Consider other beats. Does your proposal overlap with someone else's turf? Tell the other reporter as a courtesy, or ask the other reporter's advice on angles to pursue. Ask whether the other reporter wants to collaborate on the proposal and the story.
Consider a timetable. How long would it take to do the project as you're proposing? Acknowledge that delays can happen, but suggest a timetable, dealing with your news peg and with realistic expectations of how long the proposed work could take. Maybe you are proposing something that is immediately timely but also requires a longer-term inquiry. Suggest what you could do right away and how long it would take for the deeper look. Would the deeper look still be timely when it's finished? What news peg might you have at that time?
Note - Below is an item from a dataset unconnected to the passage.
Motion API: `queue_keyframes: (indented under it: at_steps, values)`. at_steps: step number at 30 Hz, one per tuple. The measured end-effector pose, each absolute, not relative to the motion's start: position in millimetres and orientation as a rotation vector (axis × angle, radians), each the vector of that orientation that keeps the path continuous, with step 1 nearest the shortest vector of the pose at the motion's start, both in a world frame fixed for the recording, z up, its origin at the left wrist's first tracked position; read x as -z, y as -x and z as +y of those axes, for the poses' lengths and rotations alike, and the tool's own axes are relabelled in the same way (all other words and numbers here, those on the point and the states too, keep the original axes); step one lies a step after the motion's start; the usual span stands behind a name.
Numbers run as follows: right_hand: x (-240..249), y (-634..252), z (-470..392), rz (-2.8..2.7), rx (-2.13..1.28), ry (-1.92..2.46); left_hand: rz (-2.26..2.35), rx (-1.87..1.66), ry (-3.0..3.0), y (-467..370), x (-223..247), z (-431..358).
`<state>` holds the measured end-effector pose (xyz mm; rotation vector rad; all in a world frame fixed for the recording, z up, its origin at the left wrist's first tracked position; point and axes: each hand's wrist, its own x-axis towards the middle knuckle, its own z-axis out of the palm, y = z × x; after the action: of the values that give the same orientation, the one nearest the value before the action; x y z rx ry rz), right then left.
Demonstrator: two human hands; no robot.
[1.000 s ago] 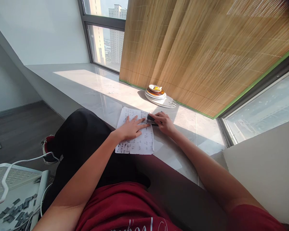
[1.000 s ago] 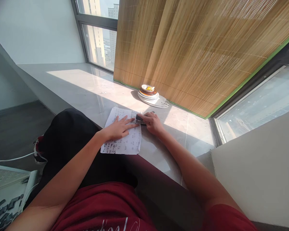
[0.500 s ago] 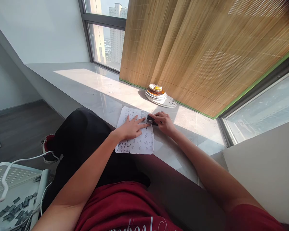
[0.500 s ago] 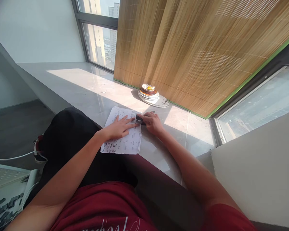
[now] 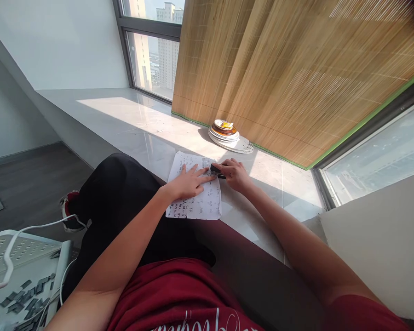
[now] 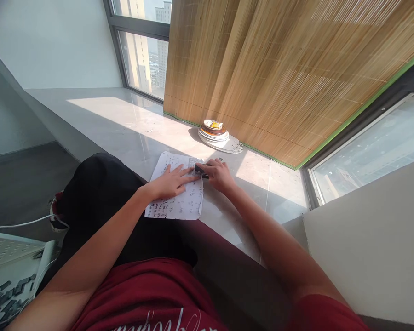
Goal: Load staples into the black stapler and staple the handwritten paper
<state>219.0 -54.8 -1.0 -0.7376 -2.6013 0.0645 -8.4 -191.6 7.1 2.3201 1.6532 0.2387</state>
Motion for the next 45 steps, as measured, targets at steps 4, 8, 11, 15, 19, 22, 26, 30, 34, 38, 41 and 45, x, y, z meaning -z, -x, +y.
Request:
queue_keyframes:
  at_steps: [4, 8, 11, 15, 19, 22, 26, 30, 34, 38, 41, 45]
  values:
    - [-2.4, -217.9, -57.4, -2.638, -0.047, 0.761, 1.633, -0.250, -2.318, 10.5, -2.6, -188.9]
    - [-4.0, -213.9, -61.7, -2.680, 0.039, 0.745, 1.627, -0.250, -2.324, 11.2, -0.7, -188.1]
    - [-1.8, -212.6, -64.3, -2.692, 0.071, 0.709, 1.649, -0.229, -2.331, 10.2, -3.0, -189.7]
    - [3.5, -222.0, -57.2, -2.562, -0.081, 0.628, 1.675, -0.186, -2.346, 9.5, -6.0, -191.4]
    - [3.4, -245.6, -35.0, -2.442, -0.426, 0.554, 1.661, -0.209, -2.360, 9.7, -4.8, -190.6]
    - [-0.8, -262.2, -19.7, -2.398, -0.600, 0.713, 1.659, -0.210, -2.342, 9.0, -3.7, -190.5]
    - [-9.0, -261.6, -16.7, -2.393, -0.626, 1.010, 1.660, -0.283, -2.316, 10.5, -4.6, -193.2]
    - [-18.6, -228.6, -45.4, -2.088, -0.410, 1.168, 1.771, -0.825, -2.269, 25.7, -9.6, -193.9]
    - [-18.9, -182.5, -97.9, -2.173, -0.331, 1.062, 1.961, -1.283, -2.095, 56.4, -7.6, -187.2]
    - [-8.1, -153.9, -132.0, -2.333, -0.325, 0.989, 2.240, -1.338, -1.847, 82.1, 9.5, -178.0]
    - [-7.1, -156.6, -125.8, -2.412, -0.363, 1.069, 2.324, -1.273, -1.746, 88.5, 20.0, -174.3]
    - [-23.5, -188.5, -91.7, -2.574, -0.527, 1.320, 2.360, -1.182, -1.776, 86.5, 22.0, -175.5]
Consider your daily duties. Can you juggle this story, at least for a while, with your regular duties? Your editor is going to have to consider this question. Help her out by explaining how much, if any, of your regular duties you could continue while working on this story. If you need to be fully detached, state that clearly.
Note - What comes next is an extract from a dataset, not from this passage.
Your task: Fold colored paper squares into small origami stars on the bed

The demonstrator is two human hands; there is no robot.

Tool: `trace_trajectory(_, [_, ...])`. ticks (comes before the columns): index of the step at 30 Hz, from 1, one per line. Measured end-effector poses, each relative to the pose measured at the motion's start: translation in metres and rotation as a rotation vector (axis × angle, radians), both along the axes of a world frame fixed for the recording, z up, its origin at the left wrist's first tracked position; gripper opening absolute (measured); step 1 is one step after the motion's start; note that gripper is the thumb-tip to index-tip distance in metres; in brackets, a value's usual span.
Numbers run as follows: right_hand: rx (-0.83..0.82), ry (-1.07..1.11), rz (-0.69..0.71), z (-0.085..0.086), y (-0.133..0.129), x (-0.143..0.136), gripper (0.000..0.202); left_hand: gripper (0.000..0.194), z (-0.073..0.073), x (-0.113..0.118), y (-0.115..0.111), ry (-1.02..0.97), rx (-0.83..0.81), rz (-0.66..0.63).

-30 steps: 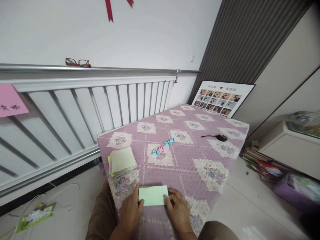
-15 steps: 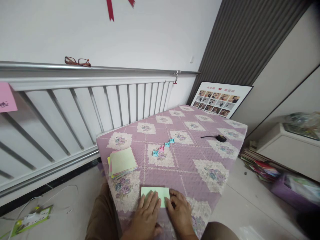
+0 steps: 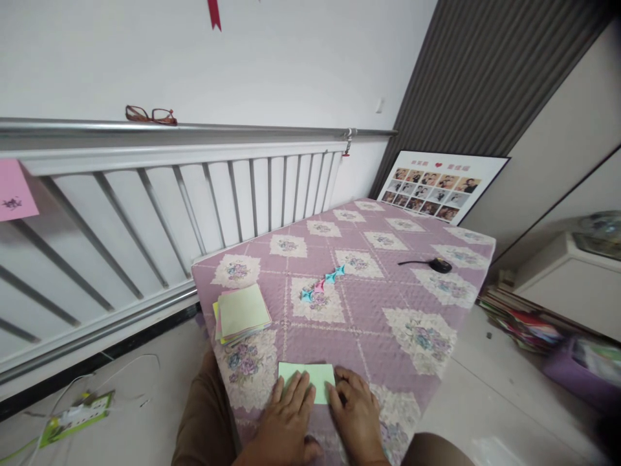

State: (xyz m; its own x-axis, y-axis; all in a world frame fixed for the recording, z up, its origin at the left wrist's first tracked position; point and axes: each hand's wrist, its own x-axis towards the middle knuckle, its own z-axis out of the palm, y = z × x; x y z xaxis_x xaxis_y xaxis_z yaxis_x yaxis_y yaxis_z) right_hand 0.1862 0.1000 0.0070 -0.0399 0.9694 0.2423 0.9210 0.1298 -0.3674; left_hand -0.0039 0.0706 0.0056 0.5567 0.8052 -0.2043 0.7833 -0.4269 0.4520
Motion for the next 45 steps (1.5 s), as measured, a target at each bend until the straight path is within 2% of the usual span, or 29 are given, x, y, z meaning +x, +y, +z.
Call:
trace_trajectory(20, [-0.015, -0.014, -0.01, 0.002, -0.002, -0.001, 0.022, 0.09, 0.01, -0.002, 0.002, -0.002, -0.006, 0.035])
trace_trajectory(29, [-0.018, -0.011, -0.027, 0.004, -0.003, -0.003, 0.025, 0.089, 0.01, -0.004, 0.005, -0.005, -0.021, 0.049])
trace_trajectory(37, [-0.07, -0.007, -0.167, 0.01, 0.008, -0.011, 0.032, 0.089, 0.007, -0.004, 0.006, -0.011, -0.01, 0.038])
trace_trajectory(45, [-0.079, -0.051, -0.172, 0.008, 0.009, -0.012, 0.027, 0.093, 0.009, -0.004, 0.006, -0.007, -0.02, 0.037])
Think big. Your proposal is no place to scrimp on time, space or money. Propose the best way to deliver the best package possible for your readers. Propose spending as much time as it takes to do a thorough job, but not so much that the story won't be timely, or that someone else will do it first. Propose devoting as much space as it takes to do a thorough job, but not so much that you bore your readers or distort the importance of the issue. Propose spending whatever money it takes to do a thorough job. The editors may trim your plan back in terms of time, space or money. And maybe they should. They are responsible for the budget, the balance of the paper and for deploying the staff. Your role here is to advocate for a story you believe in. The editors' role is to fit that story into the paper's big picture.
Think small. Don't lose enthusiasm for the plan when editors don't adopt your grand design. Make adjustments. Decide what's the best way to do the story with the time, space or money the editors decide it's worth. If your basic idea is good, you need to maintain your enthusiasm for the story.
Don't say no for your editors. Propose doing the story as thoroughly and aggressively as you think you should do it. You aren't responsible for the budget. You don't make the decisions about space and use of your time and taking on tough targets. Your editor might say no to travel or consultants or time or space that you propose. Your editor might not want to take the story on at all. But if you think it's a good story, propose doing it the way you think you should. Make the editor say no. Rarely will an editor tell you to do more than you propose.
Don't give up easily. If you really believe in a story idea, but your editor doesn't want to do it, ask why. Try to learn specifically what your proposal is lacking. Be open to the possibility that the editor is right. Maybe you got excited about the idea and lost perspective. Or maybe you failed to include some important points in your proposal. Maybe you need to do more research to convince your editor of the local impact. Maybe you forgot to give the proposal a news peg. If the editor raises valid objections that you can address, maybe you can agree to pursue the story. Or maybe you should propose it again at a later date when it is more timely.
Keep the ideas coming. Learn whatever lessons you can from the discussion and rejection of a story idea and try again. Your best defense against bad story assignments from editors is to keep your editors considering your own good story ideas.